** MATERIAL PROVIDED follows **

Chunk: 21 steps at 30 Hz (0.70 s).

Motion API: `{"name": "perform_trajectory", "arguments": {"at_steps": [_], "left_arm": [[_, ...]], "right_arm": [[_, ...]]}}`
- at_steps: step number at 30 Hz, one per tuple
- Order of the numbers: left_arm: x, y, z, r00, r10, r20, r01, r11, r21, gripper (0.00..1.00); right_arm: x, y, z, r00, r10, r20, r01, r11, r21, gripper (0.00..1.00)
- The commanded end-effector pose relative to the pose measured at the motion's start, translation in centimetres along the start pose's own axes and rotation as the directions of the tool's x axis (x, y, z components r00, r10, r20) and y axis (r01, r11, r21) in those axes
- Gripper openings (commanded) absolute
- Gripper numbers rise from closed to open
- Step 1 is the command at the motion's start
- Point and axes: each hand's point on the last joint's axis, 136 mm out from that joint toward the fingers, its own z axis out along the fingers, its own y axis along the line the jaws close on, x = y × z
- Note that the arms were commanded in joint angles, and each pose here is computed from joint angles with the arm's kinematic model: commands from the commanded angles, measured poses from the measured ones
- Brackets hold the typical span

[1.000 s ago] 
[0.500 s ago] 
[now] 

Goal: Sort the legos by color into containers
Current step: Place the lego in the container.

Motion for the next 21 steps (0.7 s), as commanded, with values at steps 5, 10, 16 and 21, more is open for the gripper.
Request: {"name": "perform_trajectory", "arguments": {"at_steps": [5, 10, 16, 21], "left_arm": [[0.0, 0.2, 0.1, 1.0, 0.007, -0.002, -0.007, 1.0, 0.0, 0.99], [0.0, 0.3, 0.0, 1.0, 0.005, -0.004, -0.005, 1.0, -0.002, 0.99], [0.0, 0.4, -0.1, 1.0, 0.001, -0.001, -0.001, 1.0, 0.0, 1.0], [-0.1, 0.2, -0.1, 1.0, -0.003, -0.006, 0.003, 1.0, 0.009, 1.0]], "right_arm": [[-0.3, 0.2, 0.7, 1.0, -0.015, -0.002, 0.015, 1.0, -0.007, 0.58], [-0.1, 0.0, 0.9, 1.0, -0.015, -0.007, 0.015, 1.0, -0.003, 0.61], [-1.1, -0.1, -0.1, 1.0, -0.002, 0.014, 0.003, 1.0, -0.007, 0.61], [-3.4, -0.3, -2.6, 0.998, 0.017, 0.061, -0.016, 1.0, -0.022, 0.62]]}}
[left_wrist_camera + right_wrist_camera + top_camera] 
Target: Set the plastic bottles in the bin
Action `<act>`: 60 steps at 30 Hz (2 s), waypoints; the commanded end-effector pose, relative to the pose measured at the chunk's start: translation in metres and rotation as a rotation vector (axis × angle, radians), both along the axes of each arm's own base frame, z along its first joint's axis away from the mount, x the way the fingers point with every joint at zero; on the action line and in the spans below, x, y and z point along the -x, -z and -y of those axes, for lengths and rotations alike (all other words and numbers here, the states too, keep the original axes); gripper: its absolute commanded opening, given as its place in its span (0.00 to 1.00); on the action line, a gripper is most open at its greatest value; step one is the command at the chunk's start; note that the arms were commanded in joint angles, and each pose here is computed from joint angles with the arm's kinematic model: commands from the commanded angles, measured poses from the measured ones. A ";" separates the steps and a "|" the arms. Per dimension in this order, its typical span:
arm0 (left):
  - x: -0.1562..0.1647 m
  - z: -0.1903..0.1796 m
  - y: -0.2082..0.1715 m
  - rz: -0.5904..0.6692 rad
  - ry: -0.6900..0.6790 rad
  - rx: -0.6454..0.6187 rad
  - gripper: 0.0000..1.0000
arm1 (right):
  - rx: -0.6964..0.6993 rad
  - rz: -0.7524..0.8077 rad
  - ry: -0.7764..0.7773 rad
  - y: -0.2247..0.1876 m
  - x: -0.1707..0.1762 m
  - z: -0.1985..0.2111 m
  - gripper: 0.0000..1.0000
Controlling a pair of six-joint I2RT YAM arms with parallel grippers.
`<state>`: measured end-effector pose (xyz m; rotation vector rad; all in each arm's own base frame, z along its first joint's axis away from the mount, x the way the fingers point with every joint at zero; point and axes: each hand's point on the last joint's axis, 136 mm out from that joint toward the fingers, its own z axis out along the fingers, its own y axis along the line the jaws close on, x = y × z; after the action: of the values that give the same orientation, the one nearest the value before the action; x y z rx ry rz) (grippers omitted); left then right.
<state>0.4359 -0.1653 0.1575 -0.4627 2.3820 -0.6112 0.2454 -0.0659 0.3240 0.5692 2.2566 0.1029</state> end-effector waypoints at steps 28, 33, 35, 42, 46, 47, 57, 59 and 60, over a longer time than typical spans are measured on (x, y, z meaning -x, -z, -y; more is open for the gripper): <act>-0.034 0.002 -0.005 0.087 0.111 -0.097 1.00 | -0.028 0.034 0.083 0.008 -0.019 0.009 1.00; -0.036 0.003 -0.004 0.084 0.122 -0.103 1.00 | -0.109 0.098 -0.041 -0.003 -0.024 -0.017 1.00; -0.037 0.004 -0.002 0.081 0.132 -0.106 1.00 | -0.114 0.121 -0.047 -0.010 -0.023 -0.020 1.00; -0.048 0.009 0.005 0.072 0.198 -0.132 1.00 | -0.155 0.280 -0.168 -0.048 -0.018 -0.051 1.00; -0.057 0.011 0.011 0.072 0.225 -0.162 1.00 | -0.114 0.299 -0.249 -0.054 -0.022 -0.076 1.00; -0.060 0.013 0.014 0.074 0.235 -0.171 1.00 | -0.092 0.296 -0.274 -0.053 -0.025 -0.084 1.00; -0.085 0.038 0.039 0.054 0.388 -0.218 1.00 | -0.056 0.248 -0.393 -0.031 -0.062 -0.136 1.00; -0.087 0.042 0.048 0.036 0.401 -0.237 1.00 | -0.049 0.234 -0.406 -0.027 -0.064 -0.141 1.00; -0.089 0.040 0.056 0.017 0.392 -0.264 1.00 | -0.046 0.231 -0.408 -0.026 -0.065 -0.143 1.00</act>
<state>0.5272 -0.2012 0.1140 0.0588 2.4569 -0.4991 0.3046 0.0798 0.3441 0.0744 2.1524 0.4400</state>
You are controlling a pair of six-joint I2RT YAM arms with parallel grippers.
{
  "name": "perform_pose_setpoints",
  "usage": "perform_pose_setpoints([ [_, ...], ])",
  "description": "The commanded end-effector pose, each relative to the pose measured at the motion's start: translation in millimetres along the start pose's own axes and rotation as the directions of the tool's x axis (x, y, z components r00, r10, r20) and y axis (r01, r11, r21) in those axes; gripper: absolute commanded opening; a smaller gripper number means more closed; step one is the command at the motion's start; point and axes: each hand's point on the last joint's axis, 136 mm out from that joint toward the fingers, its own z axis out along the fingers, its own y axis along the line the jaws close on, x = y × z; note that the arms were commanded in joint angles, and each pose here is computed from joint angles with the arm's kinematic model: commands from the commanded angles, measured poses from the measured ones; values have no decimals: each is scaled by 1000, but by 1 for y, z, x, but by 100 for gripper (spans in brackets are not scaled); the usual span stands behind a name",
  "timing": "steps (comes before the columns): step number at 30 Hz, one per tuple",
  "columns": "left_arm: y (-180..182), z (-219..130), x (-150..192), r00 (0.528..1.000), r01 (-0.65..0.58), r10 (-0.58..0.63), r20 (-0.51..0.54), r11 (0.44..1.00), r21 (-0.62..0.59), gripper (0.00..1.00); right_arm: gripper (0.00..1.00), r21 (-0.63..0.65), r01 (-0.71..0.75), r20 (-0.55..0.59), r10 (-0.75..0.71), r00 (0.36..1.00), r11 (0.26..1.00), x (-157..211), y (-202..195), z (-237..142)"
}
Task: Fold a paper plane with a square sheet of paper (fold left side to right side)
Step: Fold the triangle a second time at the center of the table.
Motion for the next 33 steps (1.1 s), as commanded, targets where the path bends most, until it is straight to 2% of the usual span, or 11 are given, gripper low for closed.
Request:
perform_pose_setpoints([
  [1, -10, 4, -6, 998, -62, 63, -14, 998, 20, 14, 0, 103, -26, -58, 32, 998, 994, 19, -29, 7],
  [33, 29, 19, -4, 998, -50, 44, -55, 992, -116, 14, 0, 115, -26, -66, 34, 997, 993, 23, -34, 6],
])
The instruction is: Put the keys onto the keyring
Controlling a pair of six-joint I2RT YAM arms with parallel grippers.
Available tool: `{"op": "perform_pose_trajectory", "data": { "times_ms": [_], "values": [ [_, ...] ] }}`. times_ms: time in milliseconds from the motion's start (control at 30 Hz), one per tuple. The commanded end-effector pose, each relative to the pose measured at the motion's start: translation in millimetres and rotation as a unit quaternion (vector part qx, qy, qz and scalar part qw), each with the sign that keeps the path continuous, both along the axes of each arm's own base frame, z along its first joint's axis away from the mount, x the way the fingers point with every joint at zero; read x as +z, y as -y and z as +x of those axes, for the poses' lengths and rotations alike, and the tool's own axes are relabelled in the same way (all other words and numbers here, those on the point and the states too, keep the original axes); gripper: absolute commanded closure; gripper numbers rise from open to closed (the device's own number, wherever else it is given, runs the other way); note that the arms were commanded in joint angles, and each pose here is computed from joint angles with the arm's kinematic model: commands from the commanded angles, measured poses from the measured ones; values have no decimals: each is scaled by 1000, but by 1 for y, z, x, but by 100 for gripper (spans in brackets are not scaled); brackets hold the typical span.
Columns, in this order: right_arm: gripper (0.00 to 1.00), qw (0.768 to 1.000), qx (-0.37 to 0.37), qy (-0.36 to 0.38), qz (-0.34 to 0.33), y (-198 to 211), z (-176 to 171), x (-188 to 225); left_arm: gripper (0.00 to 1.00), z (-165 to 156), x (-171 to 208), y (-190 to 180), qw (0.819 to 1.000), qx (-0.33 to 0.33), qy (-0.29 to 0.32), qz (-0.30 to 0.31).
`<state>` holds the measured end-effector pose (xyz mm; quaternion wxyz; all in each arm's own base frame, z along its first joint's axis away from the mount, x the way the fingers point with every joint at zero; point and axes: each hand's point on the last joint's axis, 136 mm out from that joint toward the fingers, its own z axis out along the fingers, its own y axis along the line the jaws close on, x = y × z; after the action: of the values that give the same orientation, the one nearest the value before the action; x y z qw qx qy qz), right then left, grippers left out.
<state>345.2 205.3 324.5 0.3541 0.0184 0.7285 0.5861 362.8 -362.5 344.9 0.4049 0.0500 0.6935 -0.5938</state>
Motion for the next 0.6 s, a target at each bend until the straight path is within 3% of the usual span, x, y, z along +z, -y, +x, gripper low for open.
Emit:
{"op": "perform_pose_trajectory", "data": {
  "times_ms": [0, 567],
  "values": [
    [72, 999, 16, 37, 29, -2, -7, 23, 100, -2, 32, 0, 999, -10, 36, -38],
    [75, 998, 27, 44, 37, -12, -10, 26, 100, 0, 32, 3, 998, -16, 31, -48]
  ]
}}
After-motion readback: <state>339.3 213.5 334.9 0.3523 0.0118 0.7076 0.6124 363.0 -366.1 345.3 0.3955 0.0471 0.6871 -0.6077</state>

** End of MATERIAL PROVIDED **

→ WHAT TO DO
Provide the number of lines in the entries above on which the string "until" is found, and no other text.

→ ANSWER SPACE
2